This epic novel, told in evocative retrospect, begins when the now elderly Philip Hutton gets a surprise visit from Michiko Murakami, a Japanese woman who was once romantically linked to Hayato Endo, Philip’s former mentor and sensei.
Her arrival sparks complicated memories for Philip—some warm, some bitter—but he agrees to share his harrowing tale with her. The year is 1939. Philip is the youngest son of the owner of one of the dominant British trading companies in Penang, which dates back to the glory days of Victoria’s empire.Unlike his brothers and sister, Philip is half-Chinese, the product of his father’s second marriage. Since his mother’s death, Philip has been a loner, merely tolerated by the British community and not fully accepted by his Chinese compatriots. He derives his greatest pleasure from furtive visits to the uninhabited island just off shore from his family’s palatial home, and he is incensed when he learns that his father has rented the beloved retreat to a Japanese diplomat.

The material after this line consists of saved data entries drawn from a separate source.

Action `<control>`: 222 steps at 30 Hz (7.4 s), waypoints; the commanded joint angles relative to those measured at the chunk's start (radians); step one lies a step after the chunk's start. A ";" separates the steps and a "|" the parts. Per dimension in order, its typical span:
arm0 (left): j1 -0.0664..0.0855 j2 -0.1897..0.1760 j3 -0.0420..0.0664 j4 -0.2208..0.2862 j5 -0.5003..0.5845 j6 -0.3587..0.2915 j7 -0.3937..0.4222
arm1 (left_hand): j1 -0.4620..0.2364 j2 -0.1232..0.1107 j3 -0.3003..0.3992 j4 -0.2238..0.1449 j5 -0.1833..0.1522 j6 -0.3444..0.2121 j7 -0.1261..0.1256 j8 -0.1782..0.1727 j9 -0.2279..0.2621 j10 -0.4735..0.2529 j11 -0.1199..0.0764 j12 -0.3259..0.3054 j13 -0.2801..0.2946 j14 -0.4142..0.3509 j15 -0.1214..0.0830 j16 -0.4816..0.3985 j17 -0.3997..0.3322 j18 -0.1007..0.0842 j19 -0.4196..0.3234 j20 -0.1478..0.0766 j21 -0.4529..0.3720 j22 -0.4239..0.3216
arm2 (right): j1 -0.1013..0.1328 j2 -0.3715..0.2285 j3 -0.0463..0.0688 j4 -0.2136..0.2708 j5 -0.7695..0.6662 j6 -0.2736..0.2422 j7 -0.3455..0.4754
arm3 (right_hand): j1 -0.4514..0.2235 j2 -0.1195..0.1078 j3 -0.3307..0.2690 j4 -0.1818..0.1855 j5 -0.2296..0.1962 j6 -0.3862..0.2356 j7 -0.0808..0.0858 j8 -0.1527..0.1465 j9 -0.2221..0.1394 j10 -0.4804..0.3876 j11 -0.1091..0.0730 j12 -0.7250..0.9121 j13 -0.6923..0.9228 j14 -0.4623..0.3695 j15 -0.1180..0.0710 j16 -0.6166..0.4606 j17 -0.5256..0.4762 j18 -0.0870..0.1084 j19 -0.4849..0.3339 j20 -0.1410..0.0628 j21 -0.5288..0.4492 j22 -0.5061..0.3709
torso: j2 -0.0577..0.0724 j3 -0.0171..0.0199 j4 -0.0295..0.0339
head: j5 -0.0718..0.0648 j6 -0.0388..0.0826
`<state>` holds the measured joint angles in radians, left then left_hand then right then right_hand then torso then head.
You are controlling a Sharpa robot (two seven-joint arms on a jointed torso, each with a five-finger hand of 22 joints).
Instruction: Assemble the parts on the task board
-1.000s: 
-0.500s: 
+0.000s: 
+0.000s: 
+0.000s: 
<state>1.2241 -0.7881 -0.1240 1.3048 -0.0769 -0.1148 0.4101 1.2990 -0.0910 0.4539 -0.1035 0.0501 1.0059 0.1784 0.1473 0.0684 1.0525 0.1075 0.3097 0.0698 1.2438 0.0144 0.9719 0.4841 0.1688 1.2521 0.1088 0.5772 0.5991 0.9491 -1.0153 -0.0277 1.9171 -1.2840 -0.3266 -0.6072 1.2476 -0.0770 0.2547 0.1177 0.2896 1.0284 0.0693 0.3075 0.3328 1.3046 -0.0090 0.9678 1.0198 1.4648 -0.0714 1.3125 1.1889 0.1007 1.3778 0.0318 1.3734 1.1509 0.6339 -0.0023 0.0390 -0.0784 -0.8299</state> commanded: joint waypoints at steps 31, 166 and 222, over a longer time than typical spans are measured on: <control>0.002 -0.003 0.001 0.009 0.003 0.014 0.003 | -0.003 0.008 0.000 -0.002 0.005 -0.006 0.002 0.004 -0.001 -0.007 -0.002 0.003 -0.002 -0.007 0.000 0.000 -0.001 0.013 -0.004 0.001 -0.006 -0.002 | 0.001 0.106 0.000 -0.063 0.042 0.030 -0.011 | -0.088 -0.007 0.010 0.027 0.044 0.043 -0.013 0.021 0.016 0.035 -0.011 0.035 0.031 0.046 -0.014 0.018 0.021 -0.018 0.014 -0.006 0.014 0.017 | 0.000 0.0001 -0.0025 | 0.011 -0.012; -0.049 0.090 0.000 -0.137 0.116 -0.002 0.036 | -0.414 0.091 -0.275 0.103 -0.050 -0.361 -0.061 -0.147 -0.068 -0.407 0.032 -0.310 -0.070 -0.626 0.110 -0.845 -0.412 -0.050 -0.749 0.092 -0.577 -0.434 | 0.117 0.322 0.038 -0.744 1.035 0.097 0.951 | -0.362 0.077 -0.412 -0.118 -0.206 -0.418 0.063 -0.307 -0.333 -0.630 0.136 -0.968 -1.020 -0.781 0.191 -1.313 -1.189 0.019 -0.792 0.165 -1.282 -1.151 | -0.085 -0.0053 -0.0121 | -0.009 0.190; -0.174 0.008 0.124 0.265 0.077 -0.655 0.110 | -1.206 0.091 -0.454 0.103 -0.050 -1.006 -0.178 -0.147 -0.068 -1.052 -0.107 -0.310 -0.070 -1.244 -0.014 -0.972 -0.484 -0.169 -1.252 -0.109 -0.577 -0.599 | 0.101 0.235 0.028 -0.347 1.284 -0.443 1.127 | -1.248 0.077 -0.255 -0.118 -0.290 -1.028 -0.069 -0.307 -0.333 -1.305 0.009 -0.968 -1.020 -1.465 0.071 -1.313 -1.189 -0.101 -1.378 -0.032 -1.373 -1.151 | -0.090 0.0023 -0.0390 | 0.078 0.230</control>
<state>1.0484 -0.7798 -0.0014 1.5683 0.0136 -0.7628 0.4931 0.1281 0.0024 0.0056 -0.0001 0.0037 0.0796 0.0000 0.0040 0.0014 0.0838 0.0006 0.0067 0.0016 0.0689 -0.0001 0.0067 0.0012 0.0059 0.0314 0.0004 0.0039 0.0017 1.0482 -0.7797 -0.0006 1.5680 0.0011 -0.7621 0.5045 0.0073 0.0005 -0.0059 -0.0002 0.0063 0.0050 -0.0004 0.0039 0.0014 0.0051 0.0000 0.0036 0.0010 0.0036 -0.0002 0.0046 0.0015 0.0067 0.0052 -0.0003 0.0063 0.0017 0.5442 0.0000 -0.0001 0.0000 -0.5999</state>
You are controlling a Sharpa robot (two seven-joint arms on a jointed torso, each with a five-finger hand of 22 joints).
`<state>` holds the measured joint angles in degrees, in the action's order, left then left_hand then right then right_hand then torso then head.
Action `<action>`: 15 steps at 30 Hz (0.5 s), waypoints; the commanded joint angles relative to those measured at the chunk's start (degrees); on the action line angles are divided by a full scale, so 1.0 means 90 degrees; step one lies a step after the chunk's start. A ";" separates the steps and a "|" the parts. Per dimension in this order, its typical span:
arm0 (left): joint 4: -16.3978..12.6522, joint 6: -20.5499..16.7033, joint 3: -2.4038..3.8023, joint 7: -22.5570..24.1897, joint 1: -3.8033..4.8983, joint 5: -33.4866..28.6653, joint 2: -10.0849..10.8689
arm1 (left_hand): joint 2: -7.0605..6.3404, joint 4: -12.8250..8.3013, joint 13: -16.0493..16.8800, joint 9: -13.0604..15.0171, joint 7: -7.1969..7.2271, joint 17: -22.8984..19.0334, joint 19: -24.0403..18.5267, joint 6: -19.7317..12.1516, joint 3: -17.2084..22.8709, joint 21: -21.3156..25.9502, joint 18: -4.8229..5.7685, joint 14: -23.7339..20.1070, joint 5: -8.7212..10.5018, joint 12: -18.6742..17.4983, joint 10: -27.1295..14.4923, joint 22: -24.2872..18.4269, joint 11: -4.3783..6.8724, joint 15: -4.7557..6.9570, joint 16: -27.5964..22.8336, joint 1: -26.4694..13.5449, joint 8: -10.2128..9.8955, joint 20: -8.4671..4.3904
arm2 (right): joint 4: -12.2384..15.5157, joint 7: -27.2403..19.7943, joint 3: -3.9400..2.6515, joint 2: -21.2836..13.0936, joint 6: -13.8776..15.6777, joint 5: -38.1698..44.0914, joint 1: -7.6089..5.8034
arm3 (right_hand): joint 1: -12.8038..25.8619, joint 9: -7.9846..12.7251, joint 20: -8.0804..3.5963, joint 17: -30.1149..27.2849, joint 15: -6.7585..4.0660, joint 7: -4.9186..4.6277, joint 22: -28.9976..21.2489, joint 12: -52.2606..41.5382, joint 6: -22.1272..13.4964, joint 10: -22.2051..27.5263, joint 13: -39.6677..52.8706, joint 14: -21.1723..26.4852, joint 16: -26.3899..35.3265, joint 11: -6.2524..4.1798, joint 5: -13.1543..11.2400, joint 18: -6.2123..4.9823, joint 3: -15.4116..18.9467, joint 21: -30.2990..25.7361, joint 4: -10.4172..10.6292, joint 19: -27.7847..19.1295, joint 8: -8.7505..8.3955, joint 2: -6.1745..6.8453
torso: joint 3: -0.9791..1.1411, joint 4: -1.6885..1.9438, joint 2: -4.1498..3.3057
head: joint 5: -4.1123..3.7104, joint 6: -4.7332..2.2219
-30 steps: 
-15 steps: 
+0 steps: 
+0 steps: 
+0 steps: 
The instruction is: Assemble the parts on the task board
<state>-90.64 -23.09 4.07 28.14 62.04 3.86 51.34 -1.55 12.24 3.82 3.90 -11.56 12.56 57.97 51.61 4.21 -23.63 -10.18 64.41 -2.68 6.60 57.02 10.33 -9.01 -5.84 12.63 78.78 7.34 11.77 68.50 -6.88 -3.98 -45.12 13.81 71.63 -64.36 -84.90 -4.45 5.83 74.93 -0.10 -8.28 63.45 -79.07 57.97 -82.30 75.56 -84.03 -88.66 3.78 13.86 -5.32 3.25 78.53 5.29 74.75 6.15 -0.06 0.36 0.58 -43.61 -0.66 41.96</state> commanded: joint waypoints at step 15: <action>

Hayato Endo is a Japanese consular officer who, like Philip, craves the isolation that the island provides. When he meets the sixteen-year-old, Endo takes an instant liking to the boy, inviting him to visit the island whenever he wishes. He also begins to train Philip in the martial art of aikido. Soon sensei and student become inseparable, with Philip serving as Endo-san’s personal guide to Penang and Kuala Lumpur. Others warn young Philip that he should keep his distance from this Japanese man with a mysterious past, reminding the boy of the atrocities that Endo-san’s countrymen have reportedly unleashed upon China. But totally enthralled with his new friend and teacher, Philip brushes off their objections as racial prejudice. Visiting a fortune teller with Endo-san, Philip is told, “You were born with the gift of rain. Your life will be abundant with wealth and success. But life will test you greatly. Remember—the rain also brings the flood.” The woman’s prescience proves accurate when war begins and Philip comes to realize that his friend, now the enemy of his country, has irreparably betrayed him. Endo-san is indeed a spy, and Philip’s innocence has made him complicit in the Japanese invasion of his homeland. As Malaya’s once idyllic way of life is crushed beneath the oppression of war, so too is Philip’s life forever changed.
About the Author
Tan Twan Eng was born in Penang and lived in various places in Malaysia as a child. His first novel, The Gift of Rain, was long-listed for the Man Booker Prize and has been translated into Italian, Spanish, Greek, Romanian, Czech and Serbian. The Garden of Evening Mists is his second novel.